(The input Opens)

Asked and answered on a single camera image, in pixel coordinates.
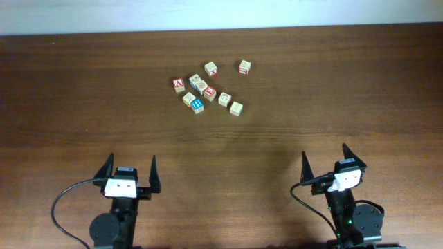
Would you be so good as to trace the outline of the plain wooden block with blue side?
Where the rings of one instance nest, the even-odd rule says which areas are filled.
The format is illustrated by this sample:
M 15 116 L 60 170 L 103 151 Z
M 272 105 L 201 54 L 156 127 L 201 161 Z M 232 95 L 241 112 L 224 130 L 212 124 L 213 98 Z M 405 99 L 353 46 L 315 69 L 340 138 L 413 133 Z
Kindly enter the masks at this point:
M 189 77 L 189 83 L 192 88 L 196 88 L 196 85 L 201 81 L 201 78 L 198 74 L 194 74 L 191 77 Z

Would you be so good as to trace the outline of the red Y wooden block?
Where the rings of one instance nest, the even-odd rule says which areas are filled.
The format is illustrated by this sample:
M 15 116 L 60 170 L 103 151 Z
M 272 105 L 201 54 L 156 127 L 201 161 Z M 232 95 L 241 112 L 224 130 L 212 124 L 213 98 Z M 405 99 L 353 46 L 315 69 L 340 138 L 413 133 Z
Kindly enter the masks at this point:
M 214 62 L 208 62 L 204 65 L 204 70 L 209 77 L 212 77 L 218 73 L 218 68 Z

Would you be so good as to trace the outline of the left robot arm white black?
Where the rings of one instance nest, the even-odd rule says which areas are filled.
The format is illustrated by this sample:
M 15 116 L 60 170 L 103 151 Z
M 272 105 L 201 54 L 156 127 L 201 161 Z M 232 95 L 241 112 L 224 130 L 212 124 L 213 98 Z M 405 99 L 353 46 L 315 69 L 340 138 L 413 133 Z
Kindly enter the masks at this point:
M 89 227 L 89 234 L 94 248 L 131 249 L 133 248 L 138 204 L 148 201 L 153 194 L 161 192 L 161 182 L 152 159 L 149 186 L 139 187 L 138 172 L 134 167 L 113 169 L 114 155 L 110 154 L 104 165 L 94 176 L 94 185 L 100 193 L 111 199 L 109 212 L 99 214 Z

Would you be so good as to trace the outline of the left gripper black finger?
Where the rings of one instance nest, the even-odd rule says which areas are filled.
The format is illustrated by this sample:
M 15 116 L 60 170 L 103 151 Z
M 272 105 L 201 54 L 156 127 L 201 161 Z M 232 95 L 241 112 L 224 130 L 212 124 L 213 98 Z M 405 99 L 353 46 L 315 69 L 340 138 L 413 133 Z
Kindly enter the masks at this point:
M 110 153 L 104 165 L 97 171 L 93 177 L 95 186 L 105 186 L 109 178 L 111 178 L 112 169 L 114 166 L 114 154 Z
M 160 194 L 161 193 L 161 182 L 156 166 L 156 156 L 153 155 L 152 163 L 150 167 L 150 176 L 149 176 L 150 190 L 151 193 Z

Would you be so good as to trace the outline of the red E wooden block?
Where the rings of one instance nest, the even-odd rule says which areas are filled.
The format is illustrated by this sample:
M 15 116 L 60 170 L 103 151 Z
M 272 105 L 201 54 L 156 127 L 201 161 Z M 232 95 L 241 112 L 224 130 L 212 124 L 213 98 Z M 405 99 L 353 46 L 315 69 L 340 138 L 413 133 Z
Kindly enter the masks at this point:
M 214 89 L 211 86 L 208 86 L 205 90 L 204 90 L 204 97 L 209 100 L 210 102 L 212 102 L 215 97 L 217 95 L 217 91 L 216 89 Z

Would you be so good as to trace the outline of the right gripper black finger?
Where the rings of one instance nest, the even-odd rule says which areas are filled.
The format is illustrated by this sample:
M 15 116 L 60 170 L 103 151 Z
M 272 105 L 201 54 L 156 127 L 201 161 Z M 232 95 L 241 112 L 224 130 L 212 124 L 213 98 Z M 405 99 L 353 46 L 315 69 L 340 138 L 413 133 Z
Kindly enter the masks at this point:
M 311 170 L 307 155 L 305 151 L 302 151 L 302 171 L 300 175 L 300 182 L 307 183 L 314 179 L 314 174 Z
M 345 159 L 353 158 L 361 169 L 366 169 L 367 165 L 345 144 L 342 144 L 343 155 Z

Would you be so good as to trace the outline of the red I wooden block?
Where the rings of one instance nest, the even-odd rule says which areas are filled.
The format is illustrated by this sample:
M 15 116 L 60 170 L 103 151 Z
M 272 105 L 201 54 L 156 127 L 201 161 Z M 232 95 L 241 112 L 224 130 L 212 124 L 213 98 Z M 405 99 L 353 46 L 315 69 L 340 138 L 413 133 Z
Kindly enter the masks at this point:
M 250 69 L 251 69 L 251 63 L 250 63 L 250 62 L 248 62 L 248 61 L 246 61 L 246 60 L 242 60 L 242 61 L 240 62 L 240 64 L 239 64 L 239 68 L 238 68 L 238 71 L 239 71 L 241 74 L 248 75 Z

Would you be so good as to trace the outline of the green R wooden block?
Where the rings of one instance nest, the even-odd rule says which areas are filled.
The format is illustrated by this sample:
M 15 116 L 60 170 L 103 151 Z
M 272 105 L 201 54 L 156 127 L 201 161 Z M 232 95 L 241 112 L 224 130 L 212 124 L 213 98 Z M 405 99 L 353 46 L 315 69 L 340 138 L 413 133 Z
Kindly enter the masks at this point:
M 243 110 L 243 104 L 234 101 L 230 106 L 230 113 L 235 116 L 240 116 Z

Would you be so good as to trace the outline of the blue H wooden block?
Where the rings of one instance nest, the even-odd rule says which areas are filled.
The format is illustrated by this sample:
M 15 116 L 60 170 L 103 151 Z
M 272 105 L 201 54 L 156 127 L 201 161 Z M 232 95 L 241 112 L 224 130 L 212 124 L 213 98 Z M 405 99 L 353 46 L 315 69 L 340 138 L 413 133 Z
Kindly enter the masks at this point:
M 199 98 L 196 98 L 195 100 L 193 100 L 190 103 L 190 106 L 195 114 L 201 113 L 204 110 L 204 104 Z

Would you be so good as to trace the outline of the plain wooden block bird drawing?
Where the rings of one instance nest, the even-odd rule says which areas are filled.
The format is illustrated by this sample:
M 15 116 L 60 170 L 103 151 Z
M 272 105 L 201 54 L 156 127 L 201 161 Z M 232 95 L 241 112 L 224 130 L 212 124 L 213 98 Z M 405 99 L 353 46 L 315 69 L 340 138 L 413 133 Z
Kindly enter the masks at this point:
M 192 101 L 194 101 L 196 99 L 196 97 L 191 93 L 191 92 L 187 92 L 183 97 L 183 103 L 187 106 L 190 107 Z

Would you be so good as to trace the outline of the red A wooden block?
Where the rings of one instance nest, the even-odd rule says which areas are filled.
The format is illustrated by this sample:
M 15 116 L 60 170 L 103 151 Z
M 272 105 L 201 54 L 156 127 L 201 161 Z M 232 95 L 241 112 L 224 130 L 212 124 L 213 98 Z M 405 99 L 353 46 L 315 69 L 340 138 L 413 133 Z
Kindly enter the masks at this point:
M 185 85 L 184 85 L 184 81 L 183 78 L 176 78 L 172 80 L 173 86 L 174 86 L 174 90 L 179 93 L 182 91 L 185 91 Z

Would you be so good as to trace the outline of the wooden block red side drawing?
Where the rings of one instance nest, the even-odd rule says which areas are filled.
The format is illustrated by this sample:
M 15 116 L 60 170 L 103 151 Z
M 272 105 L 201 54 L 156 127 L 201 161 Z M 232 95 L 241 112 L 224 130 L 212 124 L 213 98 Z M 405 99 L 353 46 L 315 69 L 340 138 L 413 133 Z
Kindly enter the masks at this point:
M 231 100 L 232 100 L 231 95 L 229 95 L 225 92 L 222 92 L 219 96 L 218 103 L 220 105 L 222 105 L 223 107 L 227 107 Z

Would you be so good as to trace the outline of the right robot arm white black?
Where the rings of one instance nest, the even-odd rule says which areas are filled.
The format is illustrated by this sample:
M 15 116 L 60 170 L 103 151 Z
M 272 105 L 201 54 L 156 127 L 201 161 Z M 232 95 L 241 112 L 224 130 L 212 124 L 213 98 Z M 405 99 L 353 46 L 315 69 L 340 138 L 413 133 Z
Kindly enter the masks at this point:
M 375 248 L 382 240 L 383 207 L 368 200 L 356 200 L 352 188 L 363 182 L 367 165 L 343 144 L 344 159 L 335 162 L 334 170 L 315 177 L 307 155 L 302 153 L 301 186 L 309 185 L 312 195 L 323 194 L 332 216 L 327 221 L 335 239 L 328 248 Z

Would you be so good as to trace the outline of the plain wooden block drawing top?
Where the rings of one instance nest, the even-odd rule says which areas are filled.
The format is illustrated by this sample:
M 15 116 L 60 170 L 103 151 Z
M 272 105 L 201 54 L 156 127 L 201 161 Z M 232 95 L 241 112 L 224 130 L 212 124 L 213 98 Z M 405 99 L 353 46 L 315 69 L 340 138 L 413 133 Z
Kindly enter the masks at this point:
M 200 95 L 203 95 L 204 91 L 208 88 L 208 85 L 204 80 L 201 80 L 195 84 L 195 88 Z

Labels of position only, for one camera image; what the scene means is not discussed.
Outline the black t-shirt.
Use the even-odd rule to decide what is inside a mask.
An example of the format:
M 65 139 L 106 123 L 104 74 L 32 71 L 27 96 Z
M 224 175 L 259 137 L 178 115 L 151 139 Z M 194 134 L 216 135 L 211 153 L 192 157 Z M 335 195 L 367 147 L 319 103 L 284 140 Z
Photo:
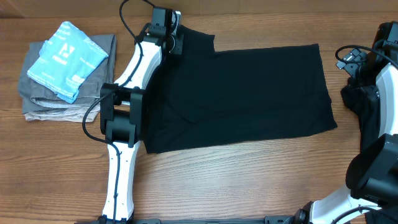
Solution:
M 147 87 L 149 153 L 298 138 L 336 128 L 317 44 L 216 52 L 181 27 Z

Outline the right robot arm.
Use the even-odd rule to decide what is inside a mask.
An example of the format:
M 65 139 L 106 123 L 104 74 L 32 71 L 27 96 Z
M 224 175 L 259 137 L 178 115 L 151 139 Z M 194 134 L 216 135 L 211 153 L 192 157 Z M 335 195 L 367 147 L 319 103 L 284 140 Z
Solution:
M 360 153 L 345 184 L 307 203 L 286 223 L 397 223 L 397 22 L 379 25 L 372 47 L 348 45 L 338 59 L 350 77 L 341 90 L 345 106 L 359 120 Z

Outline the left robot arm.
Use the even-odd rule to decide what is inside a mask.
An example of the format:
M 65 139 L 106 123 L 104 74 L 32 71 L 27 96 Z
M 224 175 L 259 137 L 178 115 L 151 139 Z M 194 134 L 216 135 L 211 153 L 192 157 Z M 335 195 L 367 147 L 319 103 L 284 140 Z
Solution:
M 137 36 L 134 54 L 123 74 L 101 88 L 100 129 L 109 152 L 106 202 L 98 223 L 130 223 L 132 185 L 144 124 L 144 94 L 152 74 L 168 54 L 180 55 L 180 11 L 154 7 L 152 20 Z

(The input Closes)

▸ **Assignment**
Copy every line of the records above that holds the word "camera".

▸ **Reply to the exercise**
Asked and answered on a single camera image, in pixel coordinates.
Labels of position only, for one camera image; what the scene means is not discussed.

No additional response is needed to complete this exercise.